Support positional argument matching in rules to enable rule reuse across different attribute names #2786
Description
Is your feature request related to a problem? Please describe.
When I need to apply the same logical condition (e.g., boolean negation) to multiple differently-named attributes across entities, because the current rule system requires the argument name in the call to exactly match the parameter name in the rule definition. This means a rule like negate cannot be reused across attributes with different names — every distinct attribute name requires its own dedicated rule, leading to duplicated logic throughout the schema, and makes schema unnecessary long.
For example, the following does not work today:
entity resource {
attribute is_private boolean
attribute is_archived boolean
permission view = negate(is_private)
permission active = negate(is_archived)
}
rule negate(is_private boolean) {
!is_private
}
Even though the logic is identical, the active permission fails because is_archived does not match the parameter name is_private.
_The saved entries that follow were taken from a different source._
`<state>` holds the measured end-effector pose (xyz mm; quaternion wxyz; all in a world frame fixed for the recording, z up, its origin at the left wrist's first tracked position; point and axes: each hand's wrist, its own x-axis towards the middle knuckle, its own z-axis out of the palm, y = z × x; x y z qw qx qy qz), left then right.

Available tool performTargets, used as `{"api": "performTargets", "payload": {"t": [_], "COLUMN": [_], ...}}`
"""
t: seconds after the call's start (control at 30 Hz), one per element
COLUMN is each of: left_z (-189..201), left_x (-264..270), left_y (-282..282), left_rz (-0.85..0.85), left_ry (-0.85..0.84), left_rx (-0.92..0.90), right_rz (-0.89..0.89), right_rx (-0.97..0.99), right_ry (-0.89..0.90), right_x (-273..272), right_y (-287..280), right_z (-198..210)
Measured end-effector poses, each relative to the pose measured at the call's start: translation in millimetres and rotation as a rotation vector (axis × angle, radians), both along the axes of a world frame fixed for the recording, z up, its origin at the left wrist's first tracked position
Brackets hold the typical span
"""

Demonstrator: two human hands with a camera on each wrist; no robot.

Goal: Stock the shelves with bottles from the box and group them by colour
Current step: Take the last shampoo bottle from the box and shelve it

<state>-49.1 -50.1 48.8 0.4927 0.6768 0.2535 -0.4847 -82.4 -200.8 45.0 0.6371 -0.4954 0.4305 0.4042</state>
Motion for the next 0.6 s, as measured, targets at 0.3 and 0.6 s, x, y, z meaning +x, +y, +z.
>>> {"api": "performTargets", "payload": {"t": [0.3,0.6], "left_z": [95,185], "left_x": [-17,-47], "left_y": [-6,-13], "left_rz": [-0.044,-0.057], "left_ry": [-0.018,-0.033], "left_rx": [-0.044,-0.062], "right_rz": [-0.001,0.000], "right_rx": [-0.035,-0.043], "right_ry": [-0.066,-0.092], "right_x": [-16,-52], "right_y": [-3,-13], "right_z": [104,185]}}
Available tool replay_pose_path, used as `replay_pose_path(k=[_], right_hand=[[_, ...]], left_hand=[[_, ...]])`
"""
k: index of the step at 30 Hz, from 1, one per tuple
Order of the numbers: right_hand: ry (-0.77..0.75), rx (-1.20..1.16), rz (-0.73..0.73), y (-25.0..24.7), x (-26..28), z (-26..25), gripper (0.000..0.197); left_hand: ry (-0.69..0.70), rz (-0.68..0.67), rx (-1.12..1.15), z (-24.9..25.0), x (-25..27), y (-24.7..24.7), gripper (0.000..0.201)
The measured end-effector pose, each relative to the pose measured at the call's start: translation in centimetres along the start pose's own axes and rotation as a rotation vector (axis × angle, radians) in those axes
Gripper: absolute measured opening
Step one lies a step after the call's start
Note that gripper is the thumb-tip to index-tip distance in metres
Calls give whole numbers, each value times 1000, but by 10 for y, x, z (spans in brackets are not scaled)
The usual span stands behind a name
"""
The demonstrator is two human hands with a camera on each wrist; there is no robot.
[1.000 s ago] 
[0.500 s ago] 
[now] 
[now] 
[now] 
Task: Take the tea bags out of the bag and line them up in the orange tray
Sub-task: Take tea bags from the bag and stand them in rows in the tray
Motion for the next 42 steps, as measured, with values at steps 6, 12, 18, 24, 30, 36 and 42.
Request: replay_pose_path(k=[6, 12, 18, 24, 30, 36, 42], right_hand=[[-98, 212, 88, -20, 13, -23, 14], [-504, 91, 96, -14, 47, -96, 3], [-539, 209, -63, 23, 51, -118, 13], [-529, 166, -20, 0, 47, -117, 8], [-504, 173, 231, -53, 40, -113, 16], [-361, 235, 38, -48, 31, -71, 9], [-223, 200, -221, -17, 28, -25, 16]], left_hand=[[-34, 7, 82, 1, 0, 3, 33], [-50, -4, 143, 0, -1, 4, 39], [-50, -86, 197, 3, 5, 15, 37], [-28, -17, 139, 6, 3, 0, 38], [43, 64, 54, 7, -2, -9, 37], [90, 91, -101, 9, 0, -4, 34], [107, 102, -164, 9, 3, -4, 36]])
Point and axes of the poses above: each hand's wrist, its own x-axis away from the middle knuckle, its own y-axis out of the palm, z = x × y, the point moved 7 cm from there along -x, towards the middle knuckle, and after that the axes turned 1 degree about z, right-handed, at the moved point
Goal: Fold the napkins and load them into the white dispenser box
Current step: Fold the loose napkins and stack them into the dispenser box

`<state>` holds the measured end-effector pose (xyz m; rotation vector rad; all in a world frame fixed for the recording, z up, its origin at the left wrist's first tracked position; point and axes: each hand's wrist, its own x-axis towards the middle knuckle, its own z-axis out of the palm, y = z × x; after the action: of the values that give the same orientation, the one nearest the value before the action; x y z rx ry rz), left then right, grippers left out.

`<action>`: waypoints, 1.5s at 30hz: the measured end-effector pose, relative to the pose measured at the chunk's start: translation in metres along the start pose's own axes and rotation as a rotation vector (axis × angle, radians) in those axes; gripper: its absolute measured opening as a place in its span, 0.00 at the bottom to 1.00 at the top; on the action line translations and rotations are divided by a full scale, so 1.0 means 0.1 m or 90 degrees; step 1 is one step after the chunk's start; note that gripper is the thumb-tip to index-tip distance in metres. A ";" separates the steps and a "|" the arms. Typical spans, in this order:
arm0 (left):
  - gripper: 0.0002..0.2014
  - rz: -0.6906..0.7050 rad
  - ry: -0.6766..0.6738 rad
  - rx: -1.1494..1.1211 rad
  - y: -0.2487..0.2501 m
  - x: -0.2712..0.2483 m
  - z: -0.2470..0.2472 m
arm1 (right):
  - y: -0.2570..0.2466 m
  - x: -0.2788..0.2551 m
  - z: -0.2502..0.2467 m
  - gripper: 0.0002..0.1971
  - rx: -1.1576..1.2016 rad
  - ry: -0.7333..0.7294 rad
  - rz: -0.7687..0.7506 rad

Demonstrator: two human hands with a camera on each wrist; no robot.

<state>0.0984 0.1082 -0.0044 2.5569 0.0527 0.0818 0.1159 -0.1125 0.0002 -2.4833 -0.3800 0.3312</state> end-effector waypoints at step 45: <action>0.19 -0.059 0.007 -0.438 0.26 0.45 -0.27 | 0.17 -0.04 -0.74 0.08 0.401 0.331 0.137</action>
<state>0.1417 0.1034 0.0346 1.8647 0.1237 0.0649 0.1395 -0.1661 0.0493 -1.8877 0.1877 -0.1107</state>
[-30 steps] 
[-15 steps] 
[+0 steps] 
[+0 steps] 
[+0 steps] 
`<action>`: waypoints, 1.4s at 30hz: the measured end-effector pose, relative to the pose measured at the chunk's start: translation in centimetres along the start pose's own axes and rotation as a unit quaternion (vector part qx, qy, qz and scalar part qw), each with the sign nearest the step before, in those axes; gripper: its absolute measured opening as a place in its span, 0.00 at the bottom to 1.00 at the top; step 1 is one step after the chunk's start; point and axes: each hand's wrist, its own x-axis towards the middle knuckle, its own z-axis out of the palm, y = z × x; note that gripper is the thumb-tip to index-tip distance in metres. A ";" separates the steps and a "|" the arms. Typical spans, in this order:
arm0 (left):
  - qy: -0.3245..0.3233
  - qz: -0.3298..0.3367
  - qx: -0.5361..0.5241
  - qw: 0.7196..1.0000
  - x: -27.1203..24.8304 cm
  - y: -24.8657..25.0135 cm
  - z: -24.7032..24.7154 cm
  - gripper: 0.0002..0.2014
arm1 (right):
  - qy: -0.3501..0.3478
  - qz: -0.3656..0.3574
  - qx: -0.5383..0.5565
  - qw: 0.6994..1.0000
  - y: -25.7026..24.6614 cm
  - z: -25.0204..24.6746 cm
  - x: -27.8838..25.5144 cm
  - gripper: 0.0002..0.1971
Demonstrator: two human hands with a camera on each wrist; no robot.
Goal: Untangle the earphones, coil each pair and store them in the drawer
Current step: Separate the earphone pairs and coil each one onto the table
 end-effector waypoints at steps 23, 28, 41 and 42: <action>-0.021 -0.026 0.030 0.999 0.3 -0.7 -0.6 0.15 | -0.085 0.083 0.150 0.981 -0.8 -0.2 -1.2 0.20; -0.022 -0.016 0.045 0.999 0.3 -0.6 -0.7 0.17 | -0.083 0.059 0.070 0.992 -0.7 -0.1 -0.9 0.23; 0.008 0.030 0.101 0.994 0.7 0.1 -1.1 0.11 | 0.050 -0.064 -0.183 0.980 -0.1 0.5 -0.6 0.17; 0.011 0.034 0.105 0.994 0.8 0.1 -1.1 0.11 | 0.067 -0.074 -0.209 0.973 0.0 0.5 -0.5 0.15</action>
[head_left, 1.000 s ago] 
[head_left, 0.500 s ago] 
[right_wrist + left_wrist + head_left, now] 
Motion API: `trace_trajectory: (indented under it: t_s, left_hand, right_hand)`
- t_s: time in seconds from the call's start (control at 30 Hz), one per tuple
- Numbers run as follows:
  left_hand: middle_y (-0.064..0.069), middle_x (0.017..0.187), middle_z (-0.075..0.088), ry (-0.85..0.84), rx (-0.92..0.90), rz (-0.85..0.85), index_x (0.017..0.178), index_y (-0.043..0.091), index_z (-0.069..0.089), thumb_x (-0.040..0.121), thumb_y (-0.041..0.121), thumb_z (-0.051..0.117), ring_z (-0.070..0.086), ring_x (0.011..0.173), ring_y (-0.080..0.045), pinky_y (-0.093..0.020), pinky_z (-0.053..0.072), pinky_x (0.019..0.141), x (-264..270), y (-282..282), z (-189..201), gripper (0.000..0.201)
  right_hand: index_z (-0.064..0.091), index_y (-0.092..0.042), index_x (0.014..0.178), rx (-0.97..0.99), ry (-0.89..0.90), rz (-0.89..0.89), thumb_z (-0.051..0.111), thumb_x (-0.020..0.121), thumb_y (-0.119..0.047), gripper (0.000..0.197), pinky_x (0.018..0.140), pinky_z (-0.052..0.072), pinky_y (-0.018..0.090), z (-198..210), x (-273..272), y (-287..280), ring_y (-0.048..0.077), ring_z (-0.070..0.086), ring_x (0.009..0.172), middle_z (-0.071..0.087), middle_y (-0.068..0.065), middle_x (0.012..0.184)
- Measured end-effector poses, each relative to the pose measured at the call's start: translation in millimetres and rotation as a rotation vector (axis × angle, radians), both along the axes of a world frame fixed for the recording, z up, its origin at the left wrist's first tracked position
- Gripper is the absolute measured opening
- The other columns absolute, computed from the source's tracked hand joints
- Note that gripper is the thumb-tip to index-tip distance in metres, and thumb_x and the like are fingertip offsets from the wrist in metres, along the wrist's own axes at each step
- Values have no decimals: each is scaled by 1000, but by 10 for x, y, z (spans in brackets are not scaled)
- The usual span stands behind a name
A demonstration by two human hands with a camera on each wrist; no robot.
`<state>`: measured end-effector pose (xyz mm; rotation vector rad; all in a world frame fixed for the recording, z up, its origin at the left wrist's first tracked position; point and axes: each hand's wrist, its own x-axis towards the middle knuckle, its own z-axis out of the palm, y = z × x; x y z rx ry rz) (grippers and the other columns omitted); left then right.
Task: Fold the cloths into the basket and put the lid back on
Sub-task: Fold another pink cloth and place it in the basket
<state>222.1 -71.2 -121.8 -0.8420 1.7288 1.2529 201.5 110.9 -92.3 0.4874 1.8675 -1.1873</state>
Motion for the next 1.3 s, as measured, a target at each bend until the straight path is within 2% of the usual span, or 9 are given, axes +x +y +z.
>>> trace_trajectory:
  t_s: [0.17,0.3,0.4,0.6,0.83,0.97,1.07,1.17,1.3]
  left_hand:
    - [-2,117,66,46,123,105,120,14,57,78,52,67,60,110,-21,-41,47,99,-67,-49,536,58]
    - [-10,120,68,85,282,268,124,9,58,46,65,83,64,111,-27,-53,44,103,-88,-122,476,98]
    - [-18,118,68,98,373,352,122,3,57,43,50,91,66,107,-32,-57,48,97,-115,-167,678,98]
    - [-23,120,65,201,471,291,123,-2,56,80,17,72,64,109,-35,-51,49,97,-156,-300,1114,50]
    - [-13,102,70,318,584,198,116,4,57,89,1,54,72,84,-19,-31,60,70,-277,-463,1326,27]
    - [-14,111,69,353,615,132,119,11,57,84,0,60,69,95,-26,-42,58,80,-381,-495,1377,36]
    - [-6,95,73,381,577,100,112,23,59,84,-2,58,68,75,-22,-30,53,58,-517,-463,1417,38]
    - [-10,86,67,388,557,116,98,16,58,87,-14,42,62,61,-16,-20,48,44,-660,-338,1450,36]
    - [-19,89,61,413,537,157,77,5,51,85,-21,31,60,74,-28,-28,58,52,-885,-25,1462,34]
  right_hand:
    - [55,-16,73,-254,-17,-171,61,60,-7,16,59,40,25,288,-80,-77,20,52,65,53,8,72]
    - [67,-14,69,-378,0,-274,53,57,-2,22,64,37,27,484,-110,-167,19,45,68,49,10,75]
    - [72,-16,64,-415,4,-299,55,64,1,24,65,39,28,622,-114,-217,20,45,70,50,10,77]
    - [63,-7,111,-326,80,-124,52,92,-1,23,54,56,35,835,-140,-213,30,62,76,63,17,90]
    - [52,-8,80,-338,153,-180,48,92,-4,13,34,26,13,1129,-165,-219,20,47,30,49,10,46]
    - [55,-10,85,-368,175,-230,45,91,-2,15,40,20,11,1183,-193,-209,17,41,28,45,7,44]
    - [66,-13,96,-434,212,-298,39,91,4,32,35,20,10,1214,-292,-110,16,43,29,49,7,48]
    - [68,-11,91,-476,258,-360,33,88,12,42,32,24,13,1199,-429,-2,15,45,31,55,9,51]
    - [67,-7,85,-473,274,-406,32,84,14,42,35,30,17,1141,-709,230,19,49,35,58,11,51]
Describe the solution you'd like
Rules should support positional argument matching, so that arguments are bound by their position in the call rather than by name. This would allow a single generic rule to be reused with any attribute of the matching type, regardless of what that attribute is named.
entity resource {
attribute is_private boolean
attribute is_archived boolean
permission view = negate(is_private) // passes is_private as first arg
permission active = negate(is_archived) // passes is_archived as first arg
}
rule negate(value boolean) { // "value" is a local parameter name, not tied to attribute name
!value
}
The rule parameter name would act as a local variable inside the rule expression only, with no requirement to match the caller's attribute name.
Additional context
The root cause of this limitation appears to be in the internal representation of rule arguments as a map[string]base.AttributeType (keyed by name, unordered) in pkg/schema/builder.go. Supporting positional matching would likely require changing this to an ordered structure such as a slice of {name, type} pairs, so that the compiler can bind arguments by index at the call site while still using the declared parameter name as a local variable inside the CEL expression.